Copy the data below exactly, omitting any picture it contains.
(Provided material begins)
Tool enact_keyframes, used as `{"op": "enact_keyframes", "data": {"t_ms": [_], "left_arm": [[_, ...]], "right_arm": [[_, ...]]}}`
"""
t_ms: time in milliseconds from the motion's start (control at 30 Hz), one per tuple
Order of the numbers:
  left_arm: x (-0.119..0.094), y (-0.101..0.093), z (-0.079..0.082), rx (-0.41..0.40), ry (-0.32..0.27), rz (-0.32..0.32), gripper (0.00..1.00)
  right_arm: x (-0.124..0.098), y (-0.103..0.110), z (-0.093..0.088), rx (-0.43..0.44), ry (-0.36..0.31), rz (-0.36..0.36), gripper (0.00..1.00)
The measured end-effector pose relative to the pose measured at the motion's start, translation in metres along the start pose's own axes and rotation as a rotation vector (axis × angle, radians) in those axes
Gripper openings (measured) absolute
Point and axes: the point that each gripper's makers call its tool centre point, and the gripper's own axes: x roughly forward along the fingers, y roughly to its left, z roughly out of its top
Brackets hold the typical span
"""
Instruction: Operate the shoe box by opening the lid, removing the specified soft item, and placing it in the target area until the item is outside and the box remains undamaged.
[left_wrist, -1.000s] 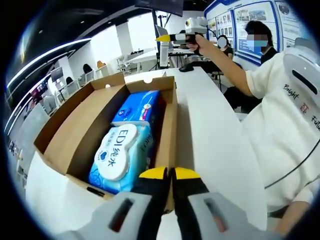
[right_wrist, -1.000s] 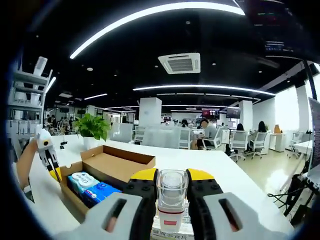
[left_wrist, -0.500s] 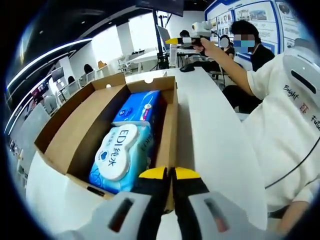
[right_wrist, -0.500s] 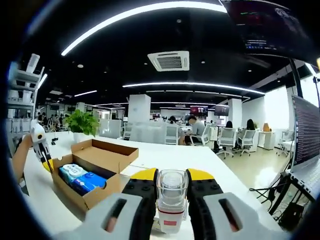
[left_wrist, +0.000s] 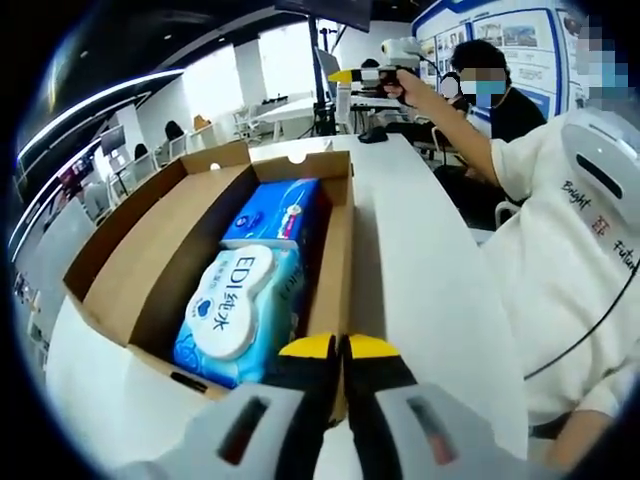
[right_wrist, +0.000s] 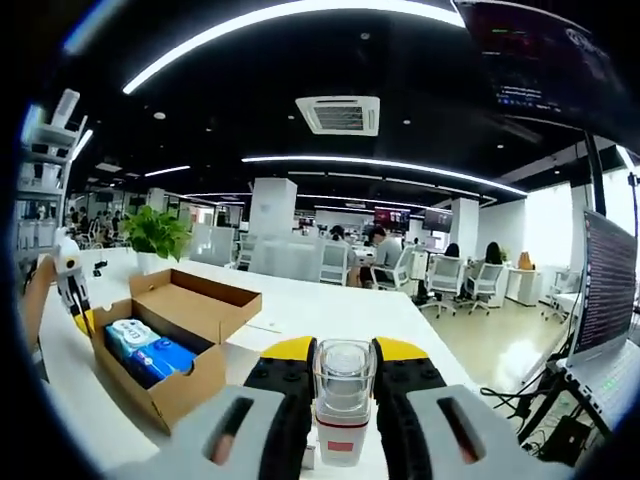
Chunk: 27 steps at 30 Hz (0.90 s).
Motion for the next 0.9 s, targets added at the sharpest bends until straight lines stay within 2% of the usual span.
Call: {"op": "enact_keyframes", "data": {"t_ms": [133,267,433,700,767,900], "left_arm": [[0.000,0.000,0.000,0.000,0.002,-0.007,0.03],[0.000,0.000,0.000,-0.006,0.005,-0.019,0.02],[0.000,0.000,0.000,-0.007,0.001,-0.022,0.02],[0.000,0.000,0.000,-0.005,-0.007,-0.022,0.02],[0.001,0.000,0.000,-0.006,-0.008,-0.024,0.02],[0.001,0.000,0.000,-0.003,-0.009,-0.024,0.02]], "right_arm": [[0.005,-0.005,-0.010,-0.007,0.014,-0.005,0.21],[0.016,-0.016,-0.026,0.033,0.037,0.001,0.21],[0.030,-0.027,-0.041,0.030,0.072,-0.021,0.21],[0.042,-0.036,-0.067,0.050,0.095,-0.023,0.21],[0.045,-0.034,-0.074,0.057,0.088,0.011,0.21],[0.045,-0.035,-0.082,0.073,0.113,-0.009,0.21]]}}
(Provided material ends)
* Response to this exercise *
Tool enact_keyframes, used as `{"op": "enact_keyframes", "data": {"t_ms": [_], "left_arm": [[_, ...]], "right_arm": [[_, ...]]}}`
"""
t_ms: time in milliseconds from the motion's start (control at 30 Hz), one per tuple
Order of the numbers:
  left_arm: x (-0.119..0.094), y (-0.101..0.093), z (-0.079..0.082), rx (-0.41..0.40), ry (-0.32..0.27), rz (-0.32..0.32), gripper (0.00..1.00)
  right_arm: x (-0.124..0.098), y (-0.103..0.110), z (-0.093..0.088), rx (-0.43..0.44), ry (-0.36..0.31), rz (-0.36..0.36), gripper (0.00..1.00)
The measured end-effector pose relative to the pose measured at the motion's start, translation in metres along the start pose's own axes and rotation as a rotation vector (axis × angle, radians) in those axes
Gripper openings (measured) absolute
Point and axes: the point that each gripper's makers call its tool centre point, and the gripper's own axes: x roughly forward along the fingers, y roughly to its left, z roughly out of its top
Brackets hold the typical span
"""
Instruction: Operate the shoe box by opening the lid, removing the specified soft item, and placing it in the target area until the item is outside and the box remains undamaged.
[left_wrist, -1.000s] 
[right_wrist, -1.000s] 
[left_wrist, -0.500s] 
[right_wrist, -0.500s] 
[left_wrist, +0.000s] 
[right_wrist, +0.000s] 
Chunk: 27 steps at 30 Hz (0.90 s).
Motion for the next 0.9 s, targets added at the sharpest bends until straight lines stay within 2% of the usual span.
Call: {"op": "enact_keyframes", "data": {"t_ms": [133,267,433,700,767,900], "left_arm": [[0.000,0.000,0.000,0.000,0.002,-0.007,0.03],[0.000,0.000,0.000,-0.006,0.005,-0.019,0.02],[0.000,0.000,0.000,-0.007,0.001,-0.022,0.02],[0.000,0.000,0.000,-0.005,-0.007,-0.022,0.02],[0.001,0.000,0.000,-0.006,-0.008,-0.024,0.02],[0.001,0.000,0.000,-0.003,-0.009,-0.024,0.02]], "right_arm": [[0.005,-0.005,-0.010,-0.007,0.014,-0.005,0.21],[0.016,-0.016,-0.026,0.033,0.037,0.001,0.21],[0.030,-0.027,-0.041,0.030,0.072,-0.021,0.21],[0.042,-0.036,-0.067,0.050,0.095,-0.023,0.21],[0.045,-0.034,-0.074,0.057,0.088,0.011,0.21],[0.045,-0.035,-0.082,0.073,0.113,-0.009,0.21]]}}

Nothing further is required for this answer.